Breakfast is a lot like life: Most people don’t make it out alive, and the people who do end up with indigestion, wishing they ordered the eggs instead of the oatmeal.
“I’ll have the eggs, scrambled,” Chuck Palahniuk says. Life is scrambled. Everything is scrambled. Entropy.
He keeps repeating himself to make sure the high school-aged waiter understands him.
Dust to dust. Ashes to ashes. Consumerism is a disease.
Brian Jacques orders freshwater cod garnished with fresh crème and tarragon leaves, alongside broiled carrots caramelized in brown sugar and nutmeg with a lemon and sun-ripe raspberry cordial to drink. Barley pearls in an apple and acorn purée perfectly complement the acorn crunch and minted pear ice cream served for dessert.
SHAKESPEARE: Shakespeare, party of six.
HOST: Are you certain? Some diners are not who they say they are
SHAKESPEARE: I am indeed the man I say I am.
WAITER: Who is it that had the eggs? I think you did.
LYSANDER: It was me but now I want French toast.
VIOLA: Methinks I was the one who ordered eggs.
WAITER: Not so. I know the eggs were for a man.
HELENA: It seems we all want meals we cannot have.
MERCUTIO:This brunch intimidates me. People should speak normally. It’s all so confusing.
SHAKESPEARE: Not so! Not if you have a good teacher.
Stephen King goes to a diner in Maine, a small town diner, the same diner he had been going to every day for the past fourteen years. They didn’t know his history in this town, and he preferred it that way. It was quiet; everyone was friendly. Even the memory of his ex-wife seemed less painful here.
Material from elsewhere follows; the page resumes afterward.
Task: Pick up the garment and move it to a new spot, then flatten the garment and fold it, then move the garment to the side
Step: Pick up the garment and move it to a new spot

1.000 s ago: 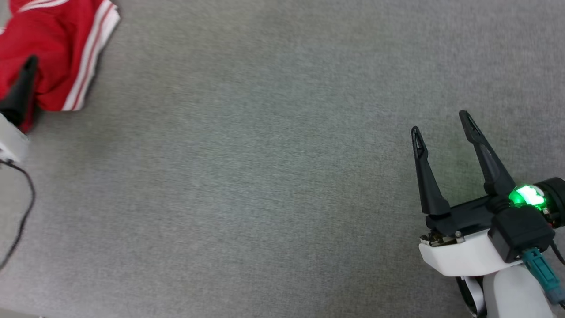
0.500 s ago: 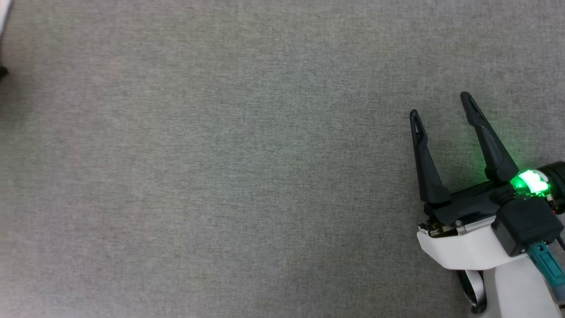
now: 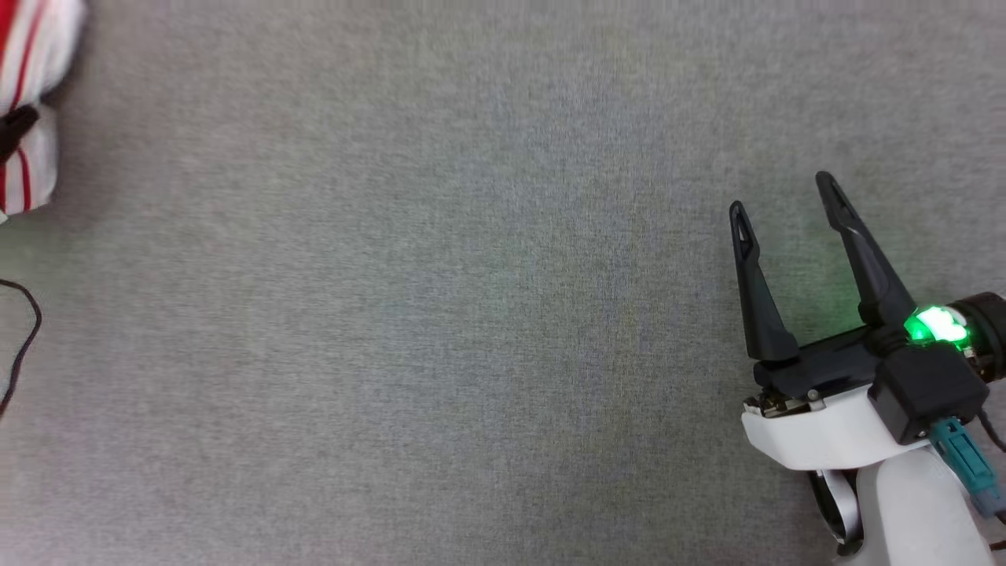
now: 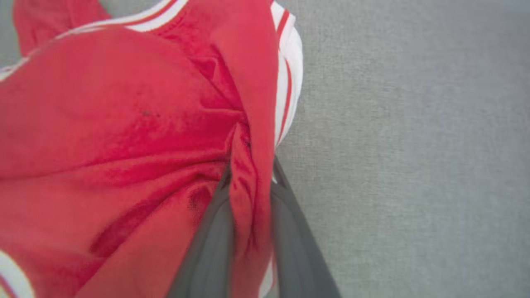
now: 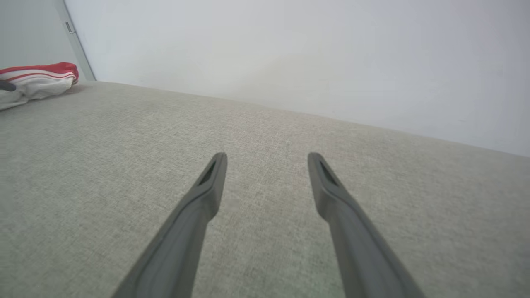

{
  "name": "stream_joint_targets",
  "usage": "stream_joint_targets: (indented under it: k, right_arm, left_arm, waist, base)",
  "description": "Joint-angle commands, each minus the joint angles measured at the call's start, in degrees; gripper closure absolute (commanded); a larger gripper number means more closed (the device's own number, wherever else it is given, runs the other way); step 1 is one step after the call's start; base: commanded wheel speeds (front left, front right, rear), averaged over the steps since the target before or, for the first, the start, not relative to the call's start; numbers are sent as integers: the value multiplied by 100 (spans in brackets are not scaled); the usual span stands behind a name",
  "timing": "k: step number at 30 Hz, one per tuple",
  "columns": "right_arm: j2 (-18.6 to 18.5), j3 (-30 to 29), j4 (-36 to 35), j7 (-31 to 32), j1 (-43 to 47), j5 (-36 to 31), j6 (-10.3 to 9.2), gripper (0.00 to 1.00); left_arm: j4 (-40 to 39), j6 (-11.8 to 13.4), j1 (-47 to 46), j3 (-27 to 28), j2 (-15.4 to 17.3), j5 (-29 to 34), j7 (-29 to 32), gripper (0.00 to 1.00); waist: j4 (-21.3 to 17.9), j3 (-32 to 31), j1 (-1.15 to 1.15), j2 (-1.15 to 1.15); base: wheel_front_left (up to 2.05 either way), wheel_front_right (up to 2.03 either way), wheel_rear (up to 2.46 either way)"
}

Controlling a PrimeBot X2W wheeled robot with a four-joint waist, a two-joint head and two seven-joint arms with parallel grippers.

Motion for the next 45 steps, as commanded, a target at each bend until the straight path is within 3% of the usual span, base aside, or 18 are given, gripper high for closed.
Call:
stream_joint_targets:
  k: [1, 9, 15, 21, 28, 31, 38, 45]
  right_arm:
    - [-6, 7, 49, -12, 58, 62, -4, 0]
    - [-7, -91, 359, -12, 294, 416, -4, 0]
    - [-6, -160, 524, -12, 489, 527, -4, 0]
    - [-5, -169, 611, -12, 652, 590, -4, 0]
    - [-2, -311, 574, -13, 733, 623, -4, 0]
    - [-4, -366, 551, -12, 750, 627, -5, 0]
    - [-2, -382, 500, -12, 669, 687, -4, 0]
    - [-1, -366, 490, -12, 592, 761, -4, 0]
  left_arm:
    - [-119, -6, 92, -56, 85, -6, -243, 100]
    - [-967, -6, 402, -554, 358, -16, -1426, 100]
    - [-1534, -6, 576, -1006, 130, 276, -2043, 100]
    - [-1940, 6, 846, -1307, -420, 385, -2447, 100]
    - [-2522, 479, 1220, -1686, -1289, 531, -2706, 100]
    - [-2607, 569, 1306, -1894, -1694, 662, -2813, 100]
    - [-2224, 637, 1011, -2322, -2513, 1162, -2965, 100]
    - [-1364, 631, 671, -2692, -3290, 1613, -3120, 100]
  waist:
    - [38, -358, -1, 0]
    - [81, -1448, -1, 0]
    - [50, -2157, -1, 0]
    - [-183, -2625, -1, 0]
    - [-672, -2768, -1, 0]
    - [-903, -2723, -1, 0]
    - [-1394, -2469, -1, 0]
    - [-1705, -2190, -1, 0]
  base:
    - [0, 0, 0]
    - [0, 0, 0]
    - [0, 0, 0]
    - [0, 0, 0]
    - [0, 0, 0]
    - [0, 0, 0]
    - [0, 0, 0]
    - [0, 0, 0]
The waitress delivers the pancakes with a smile, but her smile seems almost sinister.
“Enjoy,” she says flatly, baring her teeth and spinning away before he can say thank you.
Is it just him, or do these pancakes taste a little different than normal?
A restaurant in the city of Yiwu in eastern China amazed customers for a peculiar reason: The couple who ran the establishment appeared to work for 21 hours straight with no signs of exhaustion.
Dubbed the “robot couple,” customers couldn’t understand how the two individuals appeared to open the restaurant at 6 a.m. and work continuously until it closed at 3 a.m., and then reappear the next day.
Eventually the secret was revealed: The restaurant was actually run by two couples – two men and two women, both identical twins.
Anyway, there’s a point to this anecdote but Malcolm Gladwell orders coffee and a low-fat cheese omelet.